I recall another footpath near Worcester, Massachusetts; it leads up from the low meadows into the wildest region of all that vicinity, Tatesset Hill. Leaving behind you the open pastures where the cattle lie beneath the chestnut-trees or drink [255] from the shallow brook, you pass among the birches and maples, where the woodsman's shanty stands in the clearing, and the raspberry-fields are merry with children's voices. The familiar birds and butterflies linger below with them, and in the upper and more sacred depths the wood-thrush chants his litany and the brown mountain butterflies hover among the scented vines. Higher yet rises the “Rattlesnake ledge,” spreading over one side of the summit a black avalanche of broken rock, now overgrown with reindeer-moss and filled with tufts of the smaller wild geranium. Just below this ledge,--amid a dark, dense track of second-growth forest, masked here and there with grape-vines, studded with rare orchises, and pierced by a brook that vanishes suddenly where the ground sinks away and lets the blue distance in,--there is a little monument to which the footpath leads, and which always seemed to me as wild a memorial of forgotten superstition as the traveller can find amid the forests of Japan.

It was erected by a man called Solomon Pearson (not to give his name too closely), a quiet, thoughtful [256] farmer, long-bearded, low-voiced, and with that aspect of refinement which an ideal life brings forth even in quite uninstructed men. At the height of the “Second Advent” excitement this man resolved to build for himself upon these remote rocks a house which should escape the wrath to come, and should endure even amid a burning and transformed earth. Thinking, as he had once said to me, that, “if the First Dispensation had been strong enough to endure, there would have been no need of a Second,” he resolved to build for his part something which should possess permanence at least. And there still remains on that high hillside the small beginning that he made.
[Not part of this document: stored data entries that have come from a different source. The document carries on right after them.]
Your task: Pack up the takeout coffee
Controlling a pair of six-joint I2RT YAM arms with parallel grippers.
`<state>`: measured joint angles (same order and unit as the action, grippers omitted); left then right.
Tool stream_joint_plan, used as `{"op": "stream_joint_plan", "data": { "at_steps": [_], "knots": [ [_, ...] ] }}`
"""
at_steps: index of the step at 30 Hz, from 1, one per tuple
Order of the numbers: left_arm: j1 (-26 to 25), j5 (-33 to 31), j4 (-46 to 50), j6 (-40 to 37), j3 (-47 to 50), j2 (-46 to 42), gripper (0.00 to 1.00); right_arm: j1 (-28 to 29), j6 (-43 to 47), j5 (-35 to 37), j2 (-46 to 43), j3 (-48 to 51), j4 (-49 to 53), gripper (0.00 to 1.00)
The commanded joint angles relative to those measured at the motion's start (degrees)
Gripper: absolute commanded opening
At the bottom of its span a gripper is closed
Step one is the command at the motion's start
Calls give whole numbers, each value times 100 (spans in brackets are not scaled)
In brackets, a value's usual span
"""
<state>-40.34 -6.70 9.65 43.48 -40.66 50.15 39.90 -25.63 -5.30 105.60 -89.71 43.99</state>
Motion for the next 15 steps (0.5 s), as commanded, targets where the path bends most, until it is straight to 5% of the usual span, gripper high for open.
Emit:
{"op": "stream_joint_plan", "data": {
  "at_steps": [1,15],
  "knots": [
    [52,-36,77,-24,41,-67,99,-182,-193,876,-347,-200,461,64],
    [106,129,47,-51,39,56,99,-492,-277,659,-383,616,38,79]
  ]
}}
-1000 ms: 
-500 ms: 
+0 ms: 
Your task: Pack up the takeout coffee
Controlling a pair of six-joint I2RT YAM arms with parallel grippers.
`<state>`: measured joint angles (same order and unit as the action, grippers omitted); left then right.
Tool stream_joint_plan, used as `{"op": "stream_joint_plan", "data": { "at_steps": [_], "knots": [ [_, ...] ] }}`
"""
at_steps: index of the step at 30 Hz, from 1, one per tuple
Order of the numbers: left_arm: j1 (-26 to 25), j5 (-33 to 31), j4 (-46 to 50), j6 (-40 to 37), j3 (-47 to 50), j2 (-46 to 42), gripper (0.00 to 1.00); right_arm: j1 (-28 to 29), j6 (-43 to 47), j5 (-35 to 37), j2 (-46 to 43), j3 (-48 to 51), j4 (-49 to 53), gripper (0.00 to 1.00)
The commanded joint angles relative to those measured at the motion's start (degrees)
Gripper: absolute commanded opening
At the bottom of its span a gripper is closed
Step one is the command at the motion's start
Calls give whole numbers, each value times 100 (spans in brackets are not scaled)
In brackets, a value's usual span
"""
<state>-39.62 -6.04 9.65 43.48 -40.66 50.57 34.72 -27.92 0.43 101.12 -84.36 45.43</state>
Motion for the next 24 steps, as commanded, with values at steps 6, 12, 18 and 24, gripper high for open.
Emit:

There are four low stone walls, three feet thick, built solidly together without cement, and without the trace of tools. The end-walls are nine feet high (the sides being lower) and are firmly united by a strong iron ridge-pole, perhaps fifteen feet long, which is imbedded at each end in the stone. Other masses of iron lie around unused, in sheets, bars, and coils, brought with slow labor by the builder from far below. The whole building was [257] designed to be made of stone and iron. It is now covered with creeping vines and the debris of the hillside; but though its construction had been long discontinued when I saw it, the interior was still kept scrupulously clean through the care of this modern Solomon, who often visited his shrine.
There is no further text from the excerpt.